▶ _What is being asked_: Return the data exactly, without pictures.

▶ _Collected material_:
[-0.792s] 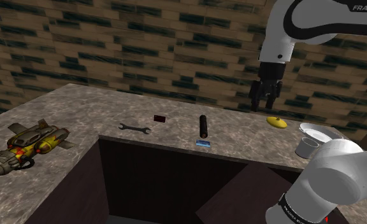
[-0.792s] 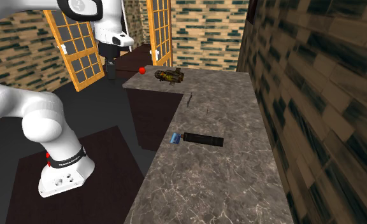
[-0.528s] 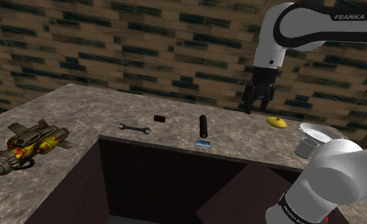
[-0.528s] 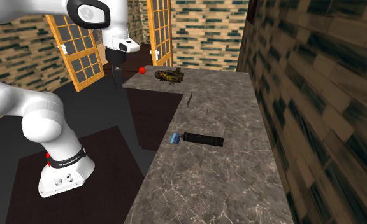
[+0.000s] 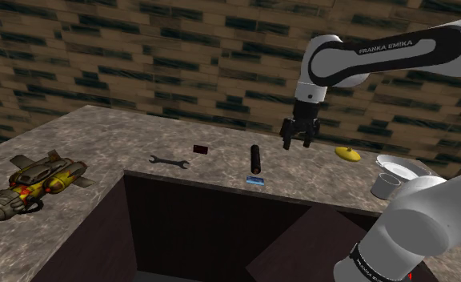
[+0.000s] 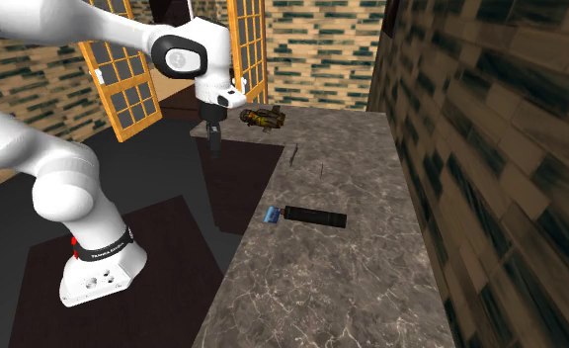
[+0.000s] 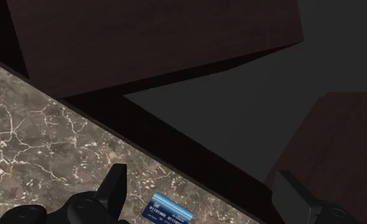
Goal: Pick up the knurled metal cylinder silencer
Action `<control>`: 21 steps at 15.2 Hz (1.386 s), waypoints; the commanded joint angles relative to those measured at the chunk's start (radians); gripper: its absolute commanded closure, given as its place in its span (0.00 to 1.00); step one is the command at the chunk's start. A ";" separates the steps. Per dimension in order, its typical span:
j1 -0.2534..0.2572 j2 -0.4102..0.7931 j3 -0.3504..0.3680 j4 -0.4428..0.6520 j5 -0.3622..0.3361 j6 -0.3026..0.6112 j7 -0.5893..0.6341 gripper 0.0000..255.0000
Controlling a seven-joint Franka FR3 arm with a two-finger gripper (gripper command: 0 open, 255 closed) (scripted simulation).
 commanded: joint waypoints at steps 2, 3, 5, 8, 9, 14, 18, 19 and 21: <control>-0.014 0.097 -0.007 0.009 -0.004 0.107 0.012 0.00; -0.018 0.132 -0.010 0.015 -0.005 0.141 0.016 0.00; -0.026 0.203 -0.015 0.031 -0.005 0.207 0.025 0.00; -0.038 0.312 -0.024 0.064 -0.005 0.298 0.036 0.00; -0.041 0.349 -0.027 0.078 -0.004 0.327 0.040 0.00; -0.058 0.534 -0.045 0.164 0.005 0.451 0.055 0.00; -0.072 0.681 -0.058 0.255 0.020 0.528 0.064 0.00; -0.076 0.718 -0.061 0.280 0.024 0.544 0.066 0.00; -0.085 0.790 -0.067 0.334 0.034 0.573 0.069 0.00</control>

▶ _Response_:
[-0.792s] 
[-0.792s] 
[-0.528s] 
[-0.528s] 
[+0.000s] 
[+0.000s] 
[+0.000s] 
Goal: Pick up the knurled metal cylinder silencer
Action `<control>`: 21 steps at 15.2 Hz (1.386 s), waypoints; the commanded joint angles relative to those measured at the chunk's start (radians); gripper: its absolute commanded closure, given as its place in its span (0.00 to 1.00); step one is the command at the chunk's start. A ";" separates the steps. Per dimension in order, its typical span:
j1 -0.2534..0.2572 j2 -0.4102..0.7931 j3 -0.3504..0.3680 j4 -0.4428..0.6520 j5 -0.3622..0.3361 j6 -0.3026..0.6112 j7 -0.5893..0.6341 gripper 0.0000..255.0000
Controlling a seven-joint Franka FR3 arm with a two-finger gripper (gripper command: 0 open, 255 closed) (scripted simulation).
 commanded: joint waypoints at steps 2, 3, 5, 8, 9, 14, 18, 19 and 21: <control>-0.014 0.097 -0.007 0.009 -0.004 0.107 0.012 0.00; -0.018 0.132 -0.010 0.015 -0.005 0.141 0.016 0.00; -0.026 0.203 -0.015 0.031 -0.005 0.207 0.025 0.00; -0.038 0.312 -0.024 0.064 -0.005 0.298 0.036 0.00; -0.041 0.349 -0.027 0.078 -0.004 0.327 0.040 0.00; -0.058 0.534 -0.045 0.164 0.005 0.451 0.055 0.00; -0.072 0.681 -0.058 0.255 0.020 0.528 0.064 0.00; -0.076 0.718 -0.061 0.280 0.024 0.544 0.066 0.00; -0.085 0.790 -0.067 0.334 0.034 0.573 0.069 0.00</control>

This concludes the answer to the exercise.